Desserts at Eunice Byun's potluck

For Eunice Byun, co-founder and CEO of Material Kitchen, that maternal element of Chuseok continues to shine at the dinner table, even though her immediate family didn’t do much to celebrate growing up. “As the daughter of immigrants, my parents left behind some of the Korean traditions. Quite honestly, I think they were just trying to survive,” she explains, juggling parenting with owning their own small business - a restaurant, which sparked Eunice’s love of convivial culture. It wasn’t really until Eunice was an adult with two young daughters of her own that she started to build and adopt Chuseok traditions, especially those around food and gathering.
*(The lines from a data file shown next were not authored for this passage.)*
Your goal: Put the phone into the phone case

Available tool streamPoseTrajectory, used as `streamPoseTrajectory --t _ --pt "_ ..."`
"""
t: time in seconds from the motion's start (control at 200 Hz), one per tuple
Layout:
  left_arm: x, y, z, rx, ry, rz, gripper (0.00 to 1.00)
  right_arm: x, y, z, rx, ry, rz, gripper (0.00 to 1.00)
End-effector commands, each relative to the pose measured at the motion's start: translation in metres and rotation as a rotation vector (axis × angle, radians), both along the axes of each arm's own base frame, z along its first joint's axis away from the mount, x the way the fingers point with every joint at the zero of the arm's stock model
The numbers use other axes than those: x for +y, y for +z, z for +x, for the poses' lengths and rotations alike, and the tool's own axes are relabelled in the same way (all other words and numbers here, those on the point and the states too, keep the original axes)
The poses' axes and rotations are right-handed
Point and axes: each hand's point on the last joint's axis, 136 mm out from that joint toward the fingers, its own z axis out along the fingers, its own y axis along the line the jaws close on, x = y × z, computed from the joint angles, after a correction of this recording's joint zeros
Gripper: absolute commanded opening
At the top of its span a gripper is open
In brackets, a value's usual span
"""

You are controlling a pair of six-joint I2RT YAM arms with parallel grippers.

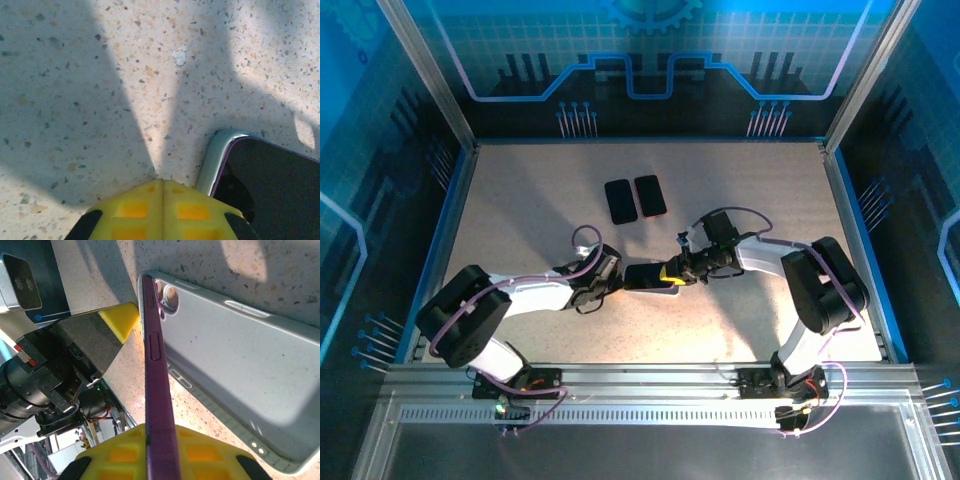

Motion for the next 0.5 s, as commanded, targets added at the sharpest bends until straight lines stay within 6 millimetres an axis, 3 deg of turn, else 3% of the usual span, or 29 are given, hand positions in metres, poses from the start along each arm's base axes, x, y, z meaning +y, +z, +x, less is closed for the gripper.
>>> streamPoseTrajectory --t 0.0,0.495 --pt "0.000 0.001 0.011 -0.019 -0.001 0.028 0.00 -0.007 -0.019 -0.008 0.085 -0.009 -0.057 0.00" --pt "-0.011 -0.005 0.011 0.005 -0.005 -0.021 0.00 -0.011 -0.037 -0.004 0.119 -0.049 -0.079 0.00"
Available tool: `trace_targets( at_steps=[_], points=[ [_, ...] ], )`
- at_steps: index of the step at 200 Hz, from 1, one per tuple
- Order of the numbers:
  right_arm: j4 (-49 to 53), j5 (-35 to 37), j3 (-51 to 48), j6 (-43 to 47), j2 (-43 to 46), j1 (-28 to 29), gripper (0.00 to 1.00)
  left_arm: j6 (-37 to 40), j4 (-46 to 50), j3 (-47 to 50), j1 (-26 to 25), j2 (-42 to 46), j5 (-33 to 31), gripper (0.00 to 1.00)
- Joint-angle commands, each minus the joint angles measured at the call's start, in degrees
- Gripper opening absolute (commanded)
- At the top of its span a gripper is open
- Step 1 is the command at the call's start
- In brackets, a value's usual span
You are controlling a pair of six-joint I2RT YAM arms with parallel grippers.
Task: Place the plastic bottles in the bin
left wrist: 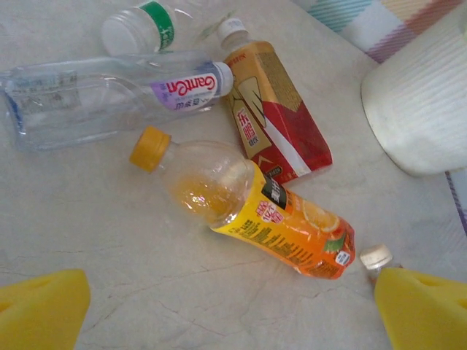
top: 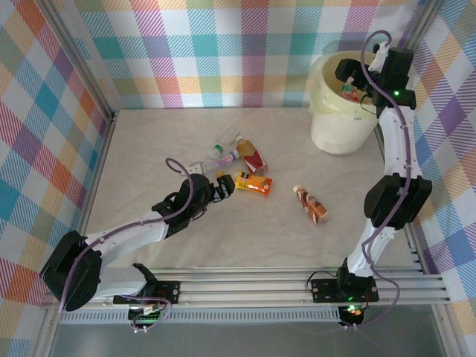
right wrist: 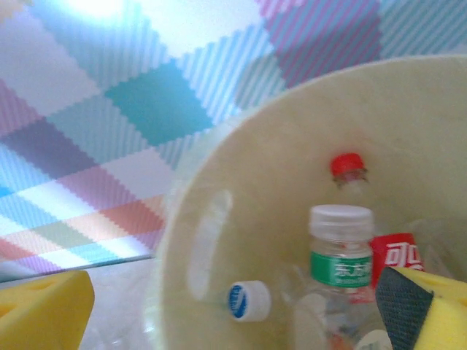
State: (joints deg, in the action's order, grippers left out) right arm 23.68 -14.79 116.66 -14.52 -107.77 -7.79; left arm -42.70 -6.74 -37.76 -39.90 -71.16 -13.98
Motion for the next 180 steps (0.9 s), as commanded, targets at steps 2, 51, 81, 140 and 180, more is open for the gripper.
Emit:
trace_targets(
  at_steps=[2, 51, 81, 140, 180],
  points=[
    [-7.3, -6.8, -4.7, -1.3, 5.4, 0.6, 1.0, -4.3, 2.8, -2.3, 1.8, -0.7, 0.3, 1.0],
    [-15.5, -10.9, -22.6, -5.7, 18.4, 4.5, 1.0, -13.5, 13.6, -6.4, 7.4, -3.6, 1.2, 1.0],
    [-19.9, -11.3, -33.8, -5.6, 25.5, 9.4, 1.0, -8.9, 11.7, -7.9, 12.3, -6.5, 5.5, 1.0],
    [-22.2, -11.4, -47.7, -7.1, 30.9, 18.4, 1.0, 26.8, 18.2, -20.1, 18.7, -14.1, 10.4, 1.0],
    [-19.9, -10.5, -51.7, -7.0, 33.1, 19.5, 1.0, 49.8, 32.9, -28.6, 23.8, -19.3, 19.0, 1.0]
  ],
)
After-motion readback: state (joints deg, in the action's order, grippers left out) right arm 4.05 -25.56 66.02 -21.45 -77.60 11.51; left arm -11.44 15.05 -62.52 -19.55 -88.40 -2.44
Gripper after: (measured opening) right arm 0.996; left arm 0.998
This year, she invited a handful of New York food industry friends to enjoy an abundant potluck feast including mandu, gimbap, and spam jeon. Her sister prepared japchae, a Chuseok staple and one of her mom’s specialties that was “like a glimpse of home with every bite.”

Eunice still praises her mother’s cooking, but she and her husband have embraced the adaptability of their Korean family recipes. “It's almost like muscle memory,” she remarks. “You know how it's supposed to taste and can season it as such. What I love though is that so many families add little twists to their dishes. My mom loved adding canned sardines to our kimchi jjigae growing up, whereas my mother-in-law was a purist and stuck to the kimchi and pork combo. Our family recipes are like little thumbprints, unique in their own ways.”